[[ Data extracts, beginning ]]

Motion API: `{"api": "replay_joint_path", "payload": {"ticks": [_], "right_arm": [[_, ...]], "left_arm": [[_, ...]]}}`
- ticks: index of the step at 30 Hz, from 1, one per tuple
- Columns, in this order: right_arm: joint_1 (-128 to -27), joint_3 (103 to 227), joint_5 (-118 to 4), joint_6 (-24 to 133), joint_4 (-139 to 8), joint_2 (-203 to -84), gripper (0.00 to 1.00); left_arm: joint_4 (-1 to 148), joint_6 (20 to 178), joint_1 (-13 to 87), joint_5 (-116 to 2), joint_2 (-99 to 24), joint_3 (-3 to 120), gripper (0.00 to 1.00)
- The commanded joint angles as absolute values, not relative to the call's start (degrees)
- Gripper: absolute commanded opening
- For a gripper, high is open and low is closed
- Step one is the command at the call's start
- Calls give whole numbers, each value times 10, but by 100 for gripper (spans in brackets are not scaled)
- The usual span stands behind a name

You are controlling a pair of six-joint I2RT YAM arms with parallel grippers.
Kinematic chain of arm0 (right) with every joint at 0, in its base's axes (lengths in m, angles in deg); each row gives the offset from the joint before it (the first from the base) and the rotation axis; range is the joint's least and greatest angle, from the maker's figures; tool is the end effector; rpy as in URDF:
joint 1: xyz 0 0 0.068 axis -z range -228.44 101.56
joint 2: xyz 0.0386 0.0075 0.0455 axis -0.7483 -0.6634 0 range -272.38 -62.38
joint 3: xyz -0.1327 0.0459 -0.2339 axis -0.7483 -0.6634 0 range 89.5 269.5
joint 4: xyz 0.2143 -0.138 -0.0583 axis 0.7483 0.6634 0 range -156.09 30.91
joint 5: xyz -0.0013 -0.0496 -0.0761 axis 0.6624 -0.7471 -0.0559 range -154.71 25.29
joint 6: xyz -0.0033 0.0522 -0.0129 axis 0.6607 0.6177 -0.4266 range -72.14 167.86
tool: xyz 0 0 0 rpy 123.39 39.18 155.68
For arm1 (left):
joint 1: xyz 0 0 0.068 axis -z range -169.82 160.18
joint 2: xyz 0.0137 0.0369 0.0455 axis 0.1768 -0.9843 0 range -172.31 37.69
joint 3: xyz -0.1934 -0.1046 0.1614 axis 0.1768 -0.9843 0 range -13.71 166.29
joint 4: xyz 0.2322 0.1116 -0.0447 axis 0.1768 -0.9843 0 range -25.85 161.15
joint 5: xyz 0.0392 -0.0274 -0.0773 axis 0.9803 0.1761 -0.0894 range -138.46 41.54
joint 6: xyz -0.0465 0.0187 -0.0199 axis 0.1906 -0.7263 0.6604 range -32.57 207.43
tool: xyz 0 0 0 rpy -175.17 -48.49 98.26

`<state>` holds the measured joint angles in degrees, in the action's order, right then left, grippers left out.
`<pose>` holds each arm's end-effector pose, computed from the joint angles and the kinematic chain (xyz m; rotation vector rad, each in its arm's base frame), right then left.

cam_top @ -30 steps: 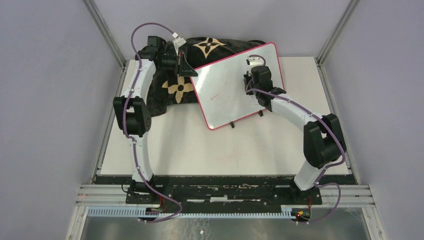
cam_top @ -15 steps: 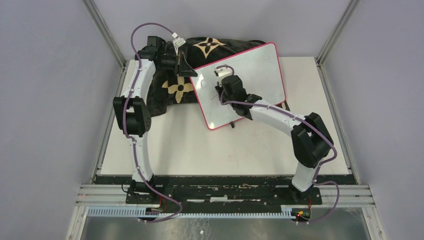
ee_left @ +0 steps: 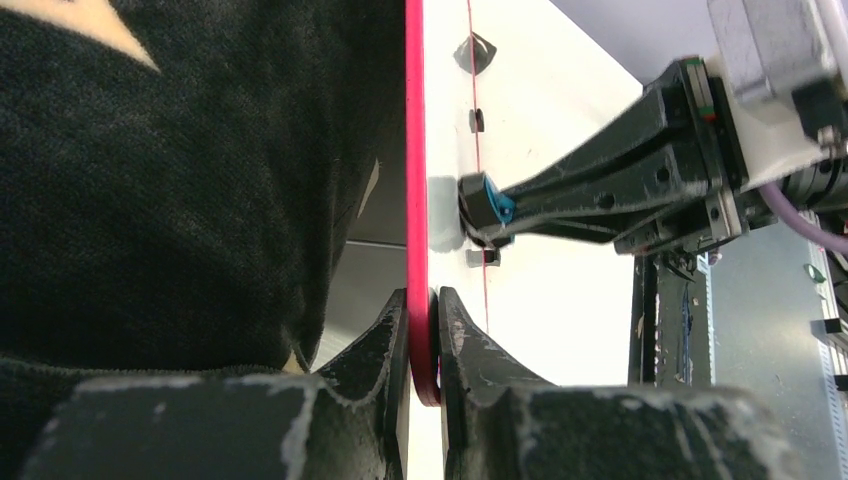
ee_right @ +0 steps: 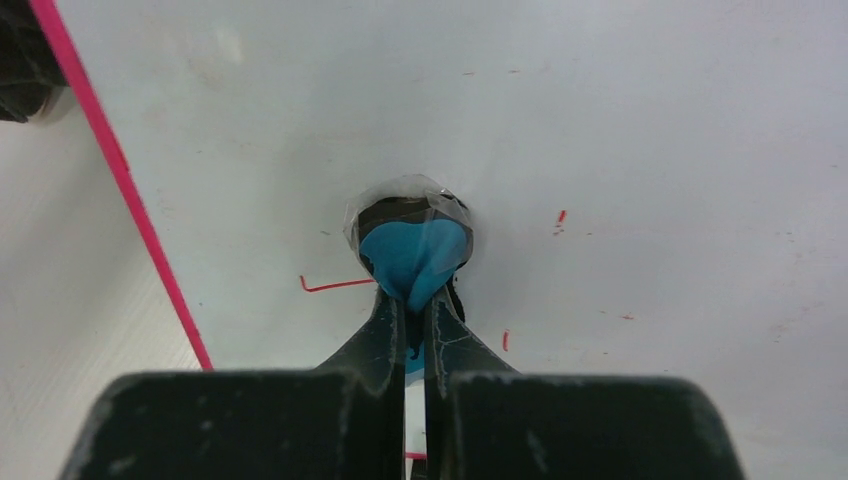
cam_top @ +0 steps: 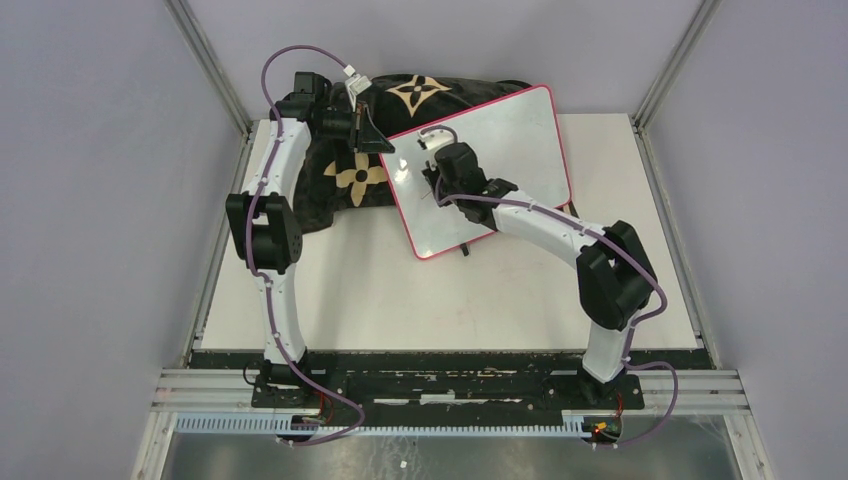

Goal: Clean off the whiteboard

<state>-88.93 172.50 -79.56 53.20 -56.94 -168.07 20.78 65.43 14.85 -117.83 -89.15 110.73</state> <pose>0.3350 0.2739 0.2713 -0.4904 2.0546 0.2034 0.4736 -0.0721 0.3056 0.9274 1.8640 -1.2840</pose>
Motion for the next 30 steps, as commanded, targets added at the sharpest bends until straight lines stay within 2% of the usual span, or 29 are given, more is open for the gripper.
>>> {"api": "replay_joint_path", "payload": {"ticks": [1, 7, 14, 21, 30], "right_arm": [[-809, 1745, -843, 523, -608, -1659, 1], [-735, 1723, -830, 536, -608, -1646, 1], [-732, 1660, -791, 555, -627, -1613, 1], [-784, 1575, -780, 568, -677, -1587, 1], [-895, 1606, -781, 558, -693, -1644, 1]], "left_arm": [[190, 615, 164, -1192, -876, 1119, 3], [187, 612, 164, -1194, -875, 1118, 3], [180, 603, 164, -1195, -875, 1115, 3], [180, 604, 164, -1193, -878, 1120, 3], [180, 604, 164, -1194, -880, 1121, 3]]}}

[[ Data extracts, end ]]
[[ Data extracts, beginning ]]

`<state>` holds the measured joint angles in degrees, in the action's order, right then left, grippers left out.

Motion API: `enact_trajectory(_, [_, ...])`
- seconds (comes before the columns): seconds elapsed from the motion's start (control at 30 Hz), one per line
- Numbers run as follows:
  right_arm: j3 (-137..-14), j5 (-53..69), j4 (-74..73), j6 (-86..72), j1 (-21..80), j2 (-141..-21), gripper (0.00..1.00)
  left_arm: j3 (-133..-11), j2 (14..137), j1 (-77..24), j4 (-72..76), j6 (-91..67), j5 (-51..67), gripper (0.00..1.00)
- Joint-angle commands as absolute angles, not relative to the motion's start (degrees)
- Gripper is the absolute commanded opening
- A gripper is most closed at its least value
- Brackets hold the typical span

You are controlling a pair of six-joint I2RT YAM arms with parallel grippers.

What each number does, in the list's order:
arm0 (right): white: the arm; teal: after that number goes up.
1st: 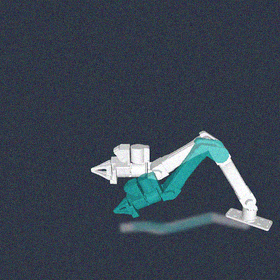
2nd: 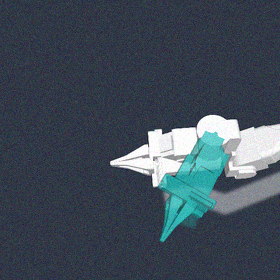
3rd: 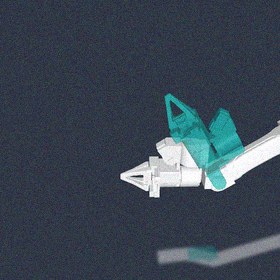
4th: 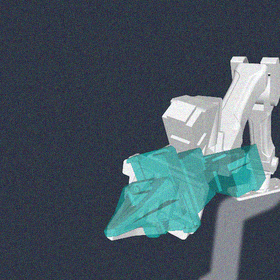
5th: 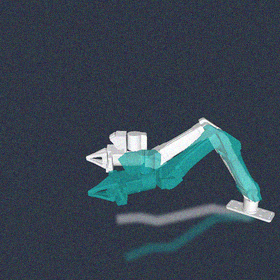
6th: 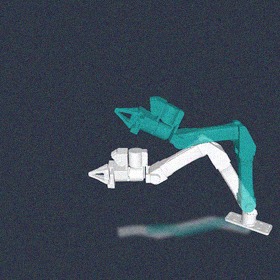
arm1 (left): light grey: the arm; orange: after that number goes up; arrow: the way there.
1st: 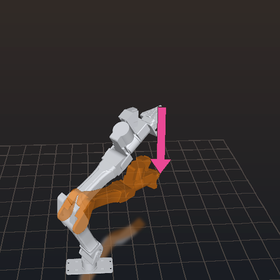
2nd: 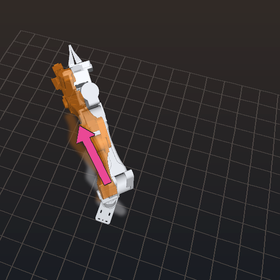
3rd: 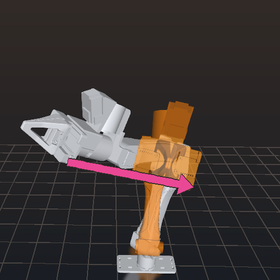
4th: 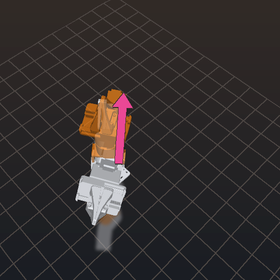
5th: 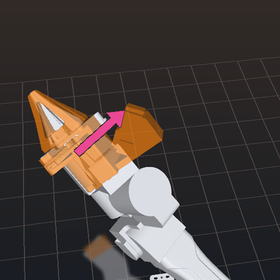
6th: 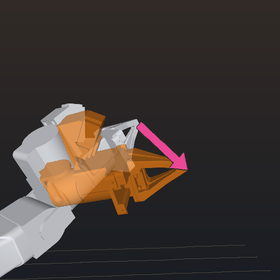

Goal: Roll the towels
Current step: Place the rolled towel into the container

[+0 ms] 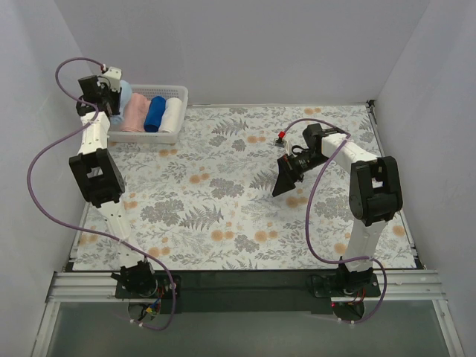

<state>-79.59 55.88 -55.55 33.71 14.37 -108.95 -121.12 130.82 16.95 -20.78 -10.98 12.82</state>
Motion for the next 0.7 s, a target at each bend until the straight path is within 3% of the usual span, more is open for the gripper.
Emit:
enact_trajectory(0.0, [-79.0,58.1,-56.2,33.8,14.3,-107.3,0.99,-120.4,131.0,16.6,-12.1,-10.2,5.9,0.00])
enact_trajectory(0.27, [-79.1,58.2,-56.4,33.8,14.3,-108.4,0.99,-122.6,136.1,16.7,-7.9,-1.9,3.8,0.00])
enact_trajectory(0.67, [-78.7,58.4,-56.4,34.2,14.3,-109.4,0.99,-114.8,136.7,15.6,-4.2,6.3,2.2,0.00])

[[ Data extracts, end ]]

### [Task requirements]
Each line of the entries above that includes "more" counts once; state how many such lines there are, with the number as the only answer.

### [Task output]
2